После таких моих слов доктор приостановил врачевание и смерил меня с ног до головы прицельным взглядом Лаврентия Берии.

— Не смей в таком тоне говорить о Самсонайте! — серьезно предупредил он. — Он не только мой шеф и учитель, он еще и… Ладно, сейчас закончу и растолкую тебе все другими средствами. Простых человеческих слов и намеков ты не понимаешь. Ты еще катастрофически молод. Готовь лопату!

Я присмирел и стал готовить лопату.

И вот наконец все было закончено. Я определил это по тому, как замер над «фюзеляжем» доктор, как обвисли на минутку-другую его широкие плечи, как расслабил он мышцы бритого затылка. Потом медленно повернулся ко мне.

— Знаю, зачем ты здесь, — негромко, но как-то пророчески прозвучал его голос, — и знаю, как ты здесь очутился. Все знаю!
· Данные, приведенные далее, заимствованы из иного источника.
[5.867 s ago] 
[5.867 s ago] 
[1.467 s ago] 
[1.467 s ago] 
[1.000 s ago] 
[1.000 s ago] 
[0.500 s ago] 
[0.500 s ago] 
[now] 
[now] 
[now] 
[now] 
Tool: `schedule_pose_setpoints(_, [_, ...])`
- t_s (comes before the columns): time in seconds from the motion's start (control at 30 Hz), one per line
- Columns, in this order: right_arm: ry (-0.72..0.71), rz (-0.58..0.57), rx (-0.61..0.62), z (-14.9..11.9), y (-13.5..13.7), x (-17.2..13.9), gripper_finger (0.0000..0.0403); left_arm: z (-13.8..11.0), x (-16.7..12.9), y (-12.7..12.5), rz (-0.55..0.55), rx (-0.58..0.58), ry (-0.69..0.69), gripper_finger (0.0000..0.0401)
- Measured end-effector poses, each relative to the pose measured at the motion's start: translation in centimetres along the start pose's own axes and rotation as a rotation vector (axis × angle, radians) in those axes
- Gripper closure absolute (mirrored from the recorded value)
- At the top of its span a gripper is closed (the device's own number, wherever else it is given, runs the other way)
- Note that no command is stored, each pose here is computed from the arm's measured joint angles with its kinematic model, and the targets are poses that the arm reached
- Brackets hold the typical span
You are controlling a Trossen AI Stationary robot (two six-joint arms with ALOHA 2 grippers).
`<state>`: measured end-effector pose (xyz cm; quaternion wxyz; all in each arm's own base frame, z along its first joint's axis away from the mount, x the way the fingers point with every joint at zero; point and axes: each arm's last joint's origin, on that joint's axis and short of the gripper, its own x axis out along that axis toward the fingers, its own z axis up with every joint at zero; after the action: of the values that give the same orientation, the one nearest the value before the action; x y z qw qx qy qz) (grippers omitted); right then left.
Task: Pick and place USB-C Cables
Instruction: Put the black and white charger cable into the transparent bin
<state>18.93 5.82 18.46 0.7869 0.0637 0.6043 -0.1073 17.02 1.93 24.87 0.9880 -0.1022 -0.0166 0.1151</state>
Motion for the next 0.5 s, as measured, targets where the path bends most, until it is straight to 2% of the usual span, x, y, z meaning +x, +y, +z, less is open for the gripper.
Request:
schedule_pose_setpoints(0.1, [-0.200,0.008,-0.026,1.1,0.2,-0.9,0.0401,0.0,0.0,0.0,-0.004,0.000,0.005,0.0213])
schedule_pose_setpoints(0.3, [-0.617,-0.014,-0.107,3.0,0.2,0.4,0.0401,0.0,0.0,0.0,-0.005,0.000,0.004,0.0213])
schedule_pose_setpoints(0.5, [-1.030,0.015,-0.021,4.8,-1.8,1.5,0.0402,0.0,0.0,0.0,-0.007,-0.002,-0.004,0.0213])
Я сидел в полной растерянности под пронзительным взглядом этого молодчика и только хлопал глазами. Неужели он действительно все про меня знает?

— Ты журналист! — рявкнул доктор, ткнув в меня пальцем. — Ты репортер, аккредитованный… Может быть, сам все расскажешь, пока не поздно? На кого работаешь? Кому запродал свое перо? Агентство? Телекомпания? Или другая какая компания, шайка-лейка? Ты прыгнул сюда с парашютом, у тебя в тайнике диктофон, кинокамера, явки, адреса, длинная парусная антенна, и прибыл ты сюда за сенсацией про моего любимого сенсэя. Хоть ты и тщательно скрывал это, я тебя мигом раскусил, потому что сам в прошлом журналист… Будешь говорить по-хорошему или нет? Через пару минут сюда прибудет еще одна рука Самсонайта, чтобы эвакуировать раненую и меня. Чуешь, чем это может для тебя обернуться?